NTB: transport: Try harder to alloc an aligned MW buffer

Be a little wasteful if the (likely CMA) message window buffer is not
suitably aligned after our first attempt; allocate a buffer twice as big
as we need and manually align our MW buffer within it.

This was needed on Intel Broadwell DE platforms with intel_iommu=off

Signed-off-by: Aaron Sierra <asierra@xes-inc.com>
Reviewed-by: Dave Jiang <dave.jiang@intel.com>
Signed-off-by: Jon Mason <jdmason@kudzu.us>
diff --git a/drivers/ntb/ntb_transport.c b/drivers/ntb/ntb_transport.c
index c643b9c..3bfdb45 100644
--- a/drivers/ntb/ntb_transport.c
+++ b/drivers/ntb/ntb_transport.c
@@ -194,6 +194,8 @@ struct ntb_transport_mw {
 	void __iomem *vbase;
 	size_t xlat_size;
 	size_t buff_size;
+	size_t alloc_size;
+	void *alloc_addr;
 	void *virt_addr;
 	dma_addr_t dma_addr;
 };
@@ -672,13 +674,59 @@ static void ntb_free_mw(struct ntb_transport_ctx *nt, int num_mw)
 		return;
 
 	ntb_mw_clear_trans(nt->ndev, PIDX, num_mw);
-	dma_free_coherent(&pdev->dev, mw->buff_size,
-			  mw->virt_addr, mw->dma_addr);
+	dma_free_coherent(&pdev->dev, mw->alloc_size,
+			  mw->alloc_addr, mw->dma_addr);
 	mw->xlat_size = 0;
 	mw->buff_size = 0;
+	mw->alloc_size = 0;
+	mw->alloc_addr = NULL;
 	mw->virt_addr = NULL;
 }
 
+static int ntb_alloc_mw_buffer(struct ntb_transport_mw *mw,
+			       struct device *dma_dev, size_t align)
+{
+	dma_addr_t dma_addr;
+	void *alloc_addr, *virt_addr;
+	int rc;
+
+	alloc_addr = dma_alloc_coherent(dma_dev, mw->alloc_size,
+					&dma_addr, GFP_KERNEL);
+	if (!alloc_addr) {
+		dev_err(dma_dev, "Unable to alloc MW buff of size %zu\n",
+			mw->alloc_size);
+		return -ENOMEM;
+	}
+	virt_addr = alloc_addr;
+
+	/*
+	 * we must ensure that the memory address allocated is BAR size
+	 * aligned in order for the XLAT register to take the value.

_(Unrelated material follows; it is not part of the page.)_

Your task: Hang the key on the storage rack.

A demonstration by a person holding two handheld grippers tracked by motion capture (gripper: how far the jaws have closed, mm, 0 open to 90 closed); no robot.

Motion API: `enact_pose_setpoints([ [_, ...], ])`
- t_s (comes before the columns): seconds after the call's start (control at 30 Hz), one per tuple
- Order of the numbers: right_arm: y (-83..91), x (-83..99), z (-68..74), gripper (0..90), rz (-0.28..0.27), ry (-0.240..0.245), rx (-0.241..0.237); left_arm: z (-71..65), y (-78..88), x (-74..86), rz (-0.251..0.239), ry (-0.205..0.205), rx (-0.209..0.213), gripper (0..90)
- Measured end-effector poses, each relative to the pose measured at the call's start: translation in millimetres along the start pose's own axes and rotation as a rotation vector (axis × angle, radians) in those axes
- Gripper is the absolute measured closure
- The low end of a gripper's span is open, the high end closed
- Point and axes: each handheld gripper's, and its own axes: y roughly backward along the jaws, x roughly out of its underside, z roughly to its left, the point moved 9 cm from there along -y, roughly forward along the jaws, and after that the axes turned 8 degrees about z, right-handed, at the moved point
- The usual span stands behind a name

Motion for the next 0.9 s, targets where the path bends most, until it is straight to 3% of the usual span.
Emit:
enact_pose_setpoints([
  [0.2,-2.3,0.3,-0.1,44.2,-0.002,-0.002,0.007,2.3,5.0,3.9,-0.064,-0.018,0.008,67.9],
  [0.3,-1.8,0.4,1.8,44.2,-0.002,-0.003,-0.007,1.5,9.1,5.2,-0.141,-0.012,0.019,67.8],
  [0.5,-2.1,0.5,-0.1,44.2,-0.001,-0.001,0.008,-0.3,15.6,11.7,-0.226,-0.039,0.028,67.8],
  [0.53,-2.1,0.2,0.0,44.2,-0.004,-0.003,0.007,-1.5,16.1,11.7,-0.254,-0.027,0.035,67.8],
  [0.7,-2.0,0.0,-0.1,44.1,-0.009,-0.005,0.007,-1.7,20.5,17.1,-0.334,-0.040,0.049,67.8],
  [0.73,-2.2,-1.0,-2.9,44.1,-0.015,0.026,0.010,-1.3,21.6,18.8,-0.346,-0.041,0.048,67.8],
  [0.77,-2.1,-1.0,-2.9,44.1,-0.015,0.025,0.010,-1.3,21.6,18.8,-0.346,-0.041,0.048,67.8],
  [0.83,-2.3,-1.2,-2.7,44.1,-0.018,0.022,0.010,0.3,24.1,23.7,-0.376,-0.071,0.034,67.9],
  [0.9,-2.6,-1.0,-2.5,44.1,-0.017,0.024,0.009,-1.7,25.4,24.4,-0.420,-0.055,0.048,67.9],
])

This
+	 * is a requirement of the hardware. It is recommended to setup CMA
+	 * for BAR sizes equal or greater than 4MB.
+	 */
+	if (!IS_ALIGNED(dma_addr, align)) {
+		if (mw->alloc_size > mw->buff_size) {
+			virt_addr = PTR_ALIGN(alloc_addr, align);
+			dma_addr = ALIGN(dma_addr, align);
+		} else {
+			rc = -ENOMEM;
+			goto err;
+		}
+	}
+
+	mw->alloc_addr = alloc_addr;
+	mw->virt_addr = virt_addr;
+	mw->dma_addr = dma_addr;
+
+	return 0;
+
+err:
+	dma_free_coherent(dma_dev, mw->alloc_size, alloc_addr, dma_addr);
+
+	return rc;
+}
+
 static int ntb_set_mw(struct ntb_transport_ctx *nt, int num_mw,
 		      resource_size_t size)
 {
@@ -710,28 +758,20 @@ static int ntb_set_mw(struct ntb_transport_ctx *nt, int num_mw,
 	/* Alloc memory for receiving data.  Must be aligned */
 	mw->xlat_size = xlat_size;
 	mw->buff_size = buff_size;
+	mw->alloc_size = buff_size;
 
-	mw->virt_addr = dma_alloc_coherent(&pdev->dev, buff_size,
-					   &mw->dma_addr, GFP_KERNEL);
-	if (!mw->virt_addr) {
-		mw->xlat_size = 0;
-		mw->buff_size = 0;
-		dev_err(&pdev->dev, "Unable to alloc MW buff of size %zu\n",
-			buff_size);
-		return -ENOMEM;
-	}
-
-	/*
-	 * we must ensure that the memory address allocated is BAR size
-	 * aligned in order for the XLAT register to take the value. This
-	 * is a requirement of the hardware. It is recommended to setup CMA
-	 * for BAR sizes equal or greater than 4MB.
-	 */
-	if (!IS_ALIGNED(mw->dma_addr, xlat_align)) {
-		dev_err(&pdev->dev, "DMA memory %pad is not aligned\n",
-			&mw->dma_addr);
-		ntb_free_mw(nt, num_mw);
-		return -ENOMEM;
+	rc = ntb_alloc_mw_buffer(mw, &pdev->dev, xlat_align);
+	if (rc) {
+		mw->alloc_size *= 2;
+		rc = ntb_alloc_mw_buffer(mw, &pdev->dev, xlat_align);
+		if (rc) {
+			dev_err(&pdev->dev,
+				"Unable to alloc aligned MW buff\n");
+			mw->xlat_size = 0;
+			mw->buff_size = 0;
+			mw->alloc_size = 0;
+			return rc;
+		}
 	}
 
 	/* Notify HW the memory location of the receive buffer */